RMRS/persist providing seamless object-relational persistence for your Java business objects.

Copyright © 1999, Regenstrief Institute for Health Care. All rights reserved.

Written by Gunther Schadow.

Release 1.0 - 12/6/1999 -- dedicated to Saint Nikolaus
This is an early release of the persistence broker. It works for me so far, but it is not yet robust, especially regarding concurrency and features implemented. I don't have alpha and beta release stages, but consider this alpha. THIS SOFTWARE IS PROVIDED AS IS, WITH NO WARRANTY WHATSOEVER, EXPRESS OR IMPLIED. DO NOT USE FOR MISSION CRITICAL DATA UNTIL YOU HAVE REVIEWED AND TESTED THE CODE.

How to use RMRS/persist

Please note: this package will only work for JDK 1.2, not for 1.1.x. This package works similarily seamlessly as java object serialization (JOS). In JDK 1.1, JOS heaviliy depended on native methods in the JVM, so Sun could do tricks that the normal user can't do. As of JDK 1.2 users can set and get fields of other objects, overriding accessibility constraints (package, protected, private.) That's the reason why this can not work on JDK 1.1. Sorry (it's bad for me too, but JDK 1.2 will soon be widely available on Unices too (Linux, FreeBSD.)
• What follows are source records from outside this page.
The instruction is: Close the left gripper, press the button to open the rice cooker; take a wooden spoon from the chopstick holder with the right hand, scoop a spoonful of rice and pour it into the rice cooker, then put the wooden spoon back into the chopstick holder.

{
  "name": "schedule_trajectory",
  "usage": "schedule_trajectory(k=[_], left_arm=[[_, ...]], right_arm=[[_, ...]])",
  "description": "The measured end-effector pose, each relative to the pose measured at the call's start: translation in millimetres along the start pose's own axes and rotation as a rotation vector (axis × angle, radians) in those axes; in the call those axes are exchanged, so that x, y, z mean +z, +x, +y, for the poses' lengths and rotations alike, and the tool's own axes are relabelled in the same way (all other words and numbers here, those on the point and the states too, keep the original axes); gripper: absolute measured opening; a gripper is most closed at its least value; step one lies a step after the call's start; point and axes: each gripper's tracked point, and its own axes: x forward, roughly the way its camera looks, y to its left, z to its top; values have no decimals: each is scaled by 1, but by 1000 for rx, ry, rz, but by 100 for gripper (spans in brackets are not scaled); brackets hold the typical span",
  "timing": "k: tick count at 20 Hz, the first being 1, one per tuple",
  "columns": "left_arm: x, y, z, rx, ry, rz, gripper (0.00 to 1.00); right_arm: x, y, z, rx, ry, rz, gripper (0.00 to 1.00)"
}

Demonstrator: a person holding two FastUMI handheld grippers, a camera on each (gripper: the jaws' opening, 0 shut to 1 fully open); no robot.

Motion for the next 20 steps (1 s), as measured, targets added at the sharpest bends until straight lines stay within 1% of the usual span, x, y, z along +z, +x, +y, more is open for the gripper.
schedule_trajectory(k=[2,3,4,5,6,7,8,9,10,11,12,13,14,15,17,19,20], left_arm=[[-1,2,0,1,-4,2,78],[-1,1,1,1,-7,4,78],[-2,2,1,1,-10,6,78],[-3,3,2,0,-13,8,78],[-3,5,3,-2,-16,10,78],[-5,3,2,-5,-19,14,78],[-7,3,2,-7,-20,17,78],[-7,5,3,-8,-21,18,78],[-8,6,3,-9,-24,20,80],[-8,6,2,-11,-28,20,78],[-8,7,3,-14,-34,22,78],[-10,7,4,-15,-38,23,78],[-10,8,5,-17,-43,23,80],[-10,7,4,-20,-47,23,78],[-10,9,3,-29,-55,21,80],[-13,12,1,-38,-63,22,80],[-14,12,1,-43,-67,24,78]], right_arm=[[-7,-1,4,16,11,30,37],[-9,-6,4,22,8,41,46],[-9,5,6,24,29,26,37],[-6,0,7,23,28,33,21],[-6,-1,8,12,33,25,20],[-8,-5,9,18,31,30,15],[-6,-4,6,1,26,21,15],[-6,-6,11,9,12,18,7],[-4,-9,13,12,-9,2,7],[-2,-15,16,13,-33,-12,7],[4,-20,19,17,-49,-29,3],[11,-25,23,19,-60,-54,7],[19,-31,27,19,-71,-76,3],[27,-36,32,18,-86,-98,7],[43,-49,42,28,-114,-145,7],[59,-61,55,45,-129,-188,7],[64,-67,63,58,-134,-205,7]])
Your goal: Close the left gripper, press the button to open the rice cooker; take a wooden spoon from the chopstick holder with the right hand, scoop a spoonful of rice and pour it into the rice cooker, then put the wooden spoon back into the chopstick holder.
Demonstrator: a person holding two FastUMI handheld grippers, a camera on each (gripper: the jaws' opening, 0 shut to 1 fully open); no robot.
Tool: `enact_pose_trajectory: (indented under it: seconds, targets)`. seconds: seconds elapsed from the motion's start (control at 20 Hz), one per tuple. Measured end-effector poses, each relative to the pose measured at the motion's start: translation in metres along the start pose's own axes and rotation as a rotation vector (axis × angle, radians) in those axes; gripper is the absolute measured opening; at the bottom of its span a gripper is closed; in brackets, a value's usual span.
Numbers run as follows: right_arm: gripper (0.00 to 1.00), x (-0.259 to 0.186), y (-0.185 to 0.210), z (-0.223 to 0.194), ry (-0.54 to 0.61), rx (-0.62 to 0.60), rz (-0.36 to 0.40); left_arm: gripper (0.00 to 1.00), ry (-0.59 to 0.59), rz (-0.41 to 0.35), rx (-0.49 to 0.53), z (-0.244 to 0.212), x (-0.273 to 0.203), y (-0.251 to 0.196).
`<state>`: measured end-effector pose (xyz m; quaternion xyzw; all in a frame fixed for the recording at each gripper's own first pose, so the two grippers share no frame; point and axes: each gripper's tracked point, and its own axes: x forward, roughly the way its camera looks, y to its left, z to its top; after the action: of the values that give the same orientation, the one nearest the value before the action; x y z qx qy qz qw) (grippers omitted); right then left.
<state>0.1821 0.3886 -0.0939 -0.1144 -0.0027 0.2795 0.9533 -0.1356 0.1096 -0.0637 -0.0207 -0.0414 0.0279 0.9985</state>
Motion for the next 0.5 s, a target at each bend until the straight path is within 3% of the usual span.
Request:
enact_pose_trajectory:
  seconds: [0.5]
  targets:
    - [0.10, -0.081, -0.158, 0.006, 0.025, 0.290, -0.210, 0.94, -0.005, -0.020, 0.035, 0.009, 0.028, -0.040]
Every class whose instances are to be persistent must inherit from the class PersistentObject. Every persistent object has the methods:

void save(PersistenceBroker)
and
void save()
The PersistenceBroker is an interface with the user method
PersistentObject load(java.lang.Class, OID oid)
and soon some query (by example) methods. A preliminary and limited implementation of
ObjectSet PersistentObject.query()
and
ObjectSet PersistentObject.query(PersistenceBroker pb)
is now avaialable.

With RMRS/persist you can define the mapping of java classes to tables and java fields to columns in the data base (dictionary, two simple tables ps_class and ps_field.) For field mapping you can choose between the following kinds

direct
object is written into the db field, typical for primitives
inline
a composite object is inlined into the container table useful for composite values without identity (e.g. numeric interval (low/high), measurement (value/unit) etc.)
reference to-one
the object id (OID) of the associated object is written into the db field. An additional flag CASCADE_SAVE allows you to always save the associated object automatically.
reference to-many
the object id (OID) of this object is written into the forreign key field of each of the associated objects and, depending on the CASCADE_SAVE flag, the other objects are saved too.
The PersistenceBroker interface comes in two implementations right now
RelationalBroker
for MySQL, or HypersonicSQL and all that
ObjectRelationalBroker
for PostgreSQL
In addition I may add two XML brokers, an indexed XML file broker (GDBM) and a sequential XML file broker ... but I'm still mentally recovering from too much XML and too little data bases.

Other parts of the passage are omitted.